Empa, Swiss Federal Laboratories for Materials Science and Technology, Laboratory for Concrete and Construction Chemistry, Überlandstrasse, Dübendorf, Switzerland.
J Microsc. 2013 Aug;251(2):188-204. doi: 10.1111/jmi.12061. Epub 2013 Jun 21.

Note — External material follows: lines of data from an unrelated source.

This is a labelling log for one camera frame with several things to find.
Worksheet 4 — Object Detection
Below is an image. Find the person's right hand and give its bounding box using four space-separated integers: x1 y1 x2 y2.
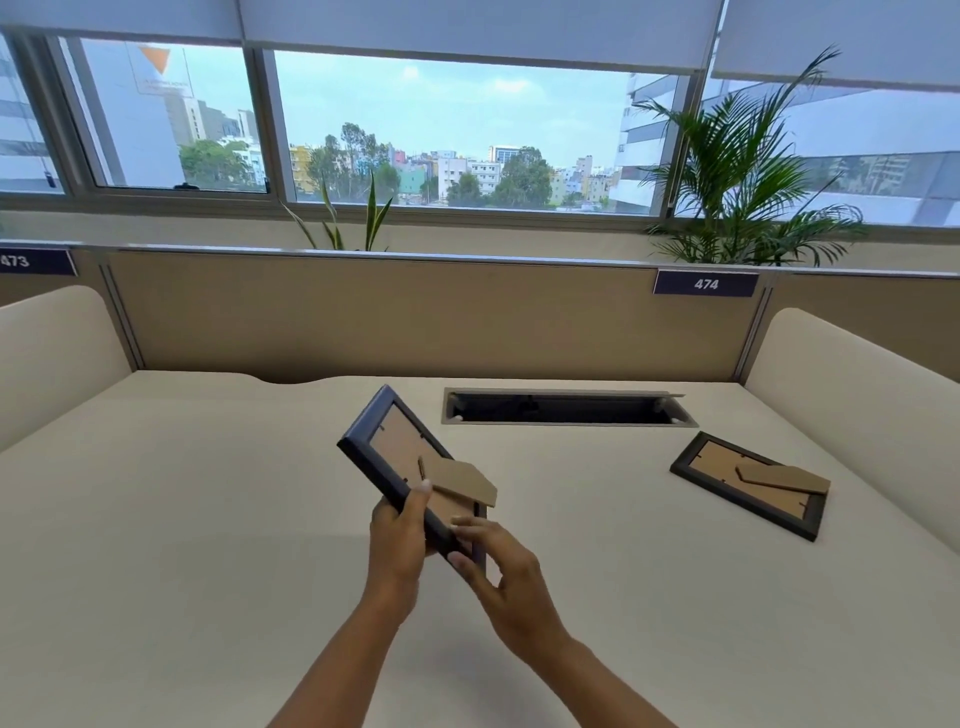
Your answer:
447 518 576 666

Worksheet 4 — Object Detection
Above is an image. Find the person's left hand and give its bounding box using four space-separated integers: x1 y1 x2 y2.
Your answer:
366 480 435 622

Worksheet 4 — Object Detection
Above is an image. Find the dark blue picture frame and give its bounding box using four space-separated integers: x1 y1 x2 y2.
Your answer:
336 384 500 576

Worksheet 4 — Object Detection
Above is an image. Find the person's left forearm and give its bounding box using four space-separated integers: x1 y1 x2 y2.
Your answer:
267 597 413 728

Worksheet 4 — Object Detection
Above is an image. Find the person's right forearm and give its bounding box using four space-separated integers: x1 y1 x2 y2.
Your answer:
525 636 681 728

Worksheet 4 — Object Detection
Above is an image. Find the beige desk partition panel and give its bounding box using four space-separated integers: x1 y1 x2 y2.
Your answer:
0 241 108 310
97 246 774 385
759 270 960 378

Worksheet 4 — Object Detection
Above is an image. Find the green snake plant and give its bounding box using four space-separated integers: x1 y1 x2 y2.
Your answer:
279 171 396 253

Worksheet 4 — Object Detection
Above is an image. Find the dark blue number plate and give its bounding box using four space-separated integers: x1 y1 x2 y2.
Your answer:
652 268 760 298
0 247 79 278

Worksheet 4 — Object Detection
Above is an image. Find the cream side divider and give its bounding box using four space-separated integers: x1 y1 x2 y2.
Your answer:
742 307 960 543
0 285 141 453

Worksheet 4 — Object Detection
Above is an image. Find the green palm plant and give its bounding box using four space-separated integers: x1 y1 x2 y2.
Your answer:
633 46 871 269

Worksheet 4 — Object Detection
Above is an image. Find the white roller blind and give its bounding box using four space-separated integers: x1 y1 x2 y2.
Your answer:
0 0 246 48
708 0 960 93
237 0 726 74

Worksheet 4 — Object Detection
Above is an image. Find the desk cable slot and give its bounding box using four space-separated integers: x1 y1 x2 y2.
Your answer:
441 387 699 430

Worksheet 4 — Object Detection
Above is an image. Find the black picture frame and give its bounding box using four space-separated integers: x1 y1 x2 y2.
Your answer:
669 431 832 543

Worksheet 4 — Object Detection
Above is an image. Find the grey window frame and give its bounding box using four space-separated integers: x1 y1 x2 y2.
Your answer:
0 28 960 235

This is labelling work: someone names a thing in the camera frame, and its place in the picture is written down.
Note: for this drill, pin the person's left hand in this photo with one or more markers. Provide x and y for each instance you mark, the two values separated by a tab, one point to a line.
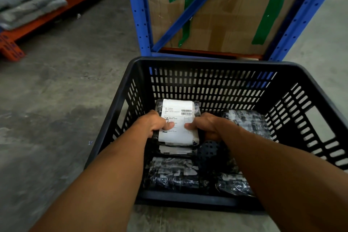
151	123

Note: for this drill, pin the person's right hand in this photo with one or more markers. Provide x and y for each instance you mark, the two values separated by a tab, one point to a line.
208	124

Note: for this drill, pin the person's left thumb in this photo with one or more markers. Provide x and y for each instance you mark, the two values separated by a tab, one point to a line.
167	126

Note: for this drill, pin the person's right thumb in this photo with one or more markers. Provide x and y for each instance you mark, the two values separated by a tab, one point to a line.
191	126

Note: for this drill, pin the black packet with white label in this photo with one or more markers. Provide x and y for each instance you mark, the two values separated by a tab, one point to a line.
178	120

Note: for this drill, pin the person's left forearm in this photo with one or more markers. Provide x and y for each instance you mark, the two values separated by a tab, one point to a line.
95	183

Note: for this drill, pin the person's right forearm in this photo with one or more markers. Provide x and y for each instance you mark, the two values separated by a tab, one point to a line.
288	183

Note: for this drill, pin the black plastic-wrapped packet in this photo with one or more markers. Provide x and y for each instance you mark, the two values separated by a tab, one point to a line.
174	172
175	149
233	184
248	121

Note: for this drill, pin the black plastic crate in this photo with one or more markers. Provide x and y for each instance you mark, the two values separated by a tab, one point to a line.
272	98

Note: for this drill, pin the large cardboard box green tape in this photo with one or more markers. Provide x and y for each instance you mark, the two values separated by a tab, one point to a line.
225	19

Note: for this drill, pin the blue metal shelf rack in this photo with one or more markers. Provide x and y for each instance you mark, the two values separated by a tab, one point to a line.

An automated image analysis procedure for the segmentation of anhydrous fly ash from backscattered electron images of hydrated, fly ash blended Portland cement paste is presented. A total of six hundred backscattered electron images per sample are acquired at a magnification of 2000. Characteristic features of fly ash particles concerning grey level, shape and texture were used to segment anhydrous fly ash by a combination of grey level filtering, grey level segmentation and morphological filtering techniques. The thresholds for the grey level segmentation are determined for each sample by semiautomatic histogram analysis of the full image stack of each sample. The analysis of the presented dataset reveals a standard deviation of the reaction degree of fly ash of up to 4.3%. The results agree with a selective dissolution method to quantify the reaction degree of fly ash showing the potential of the presented image analysis procedure.
介绍了一种用于从水合粉煤灰掺 Portland 水泥浆的背散射电子图像中分割无水粉煤灰的自动化图像分析程序。每个样本采集总共 600 张背散射电子图像,放大倍数为 2000。使用粉煤灰颗粒的灰度级、形状和纹理等特征,通过灰度级滤波、灰度级分割和形态滤波技术的组合来分割无水粉煤灰。通过对每个样本的全图像堆栈进行半自动直方图分析,确定每个样本的灰度级分割阈值。对所提出数据集的分析表明,粉煤灰反应度的标准偏差高达 4.3%。结果与定量粉煤灰反应度的选择性溶解方法一致,表明了所提出的图像分析程序的潜力。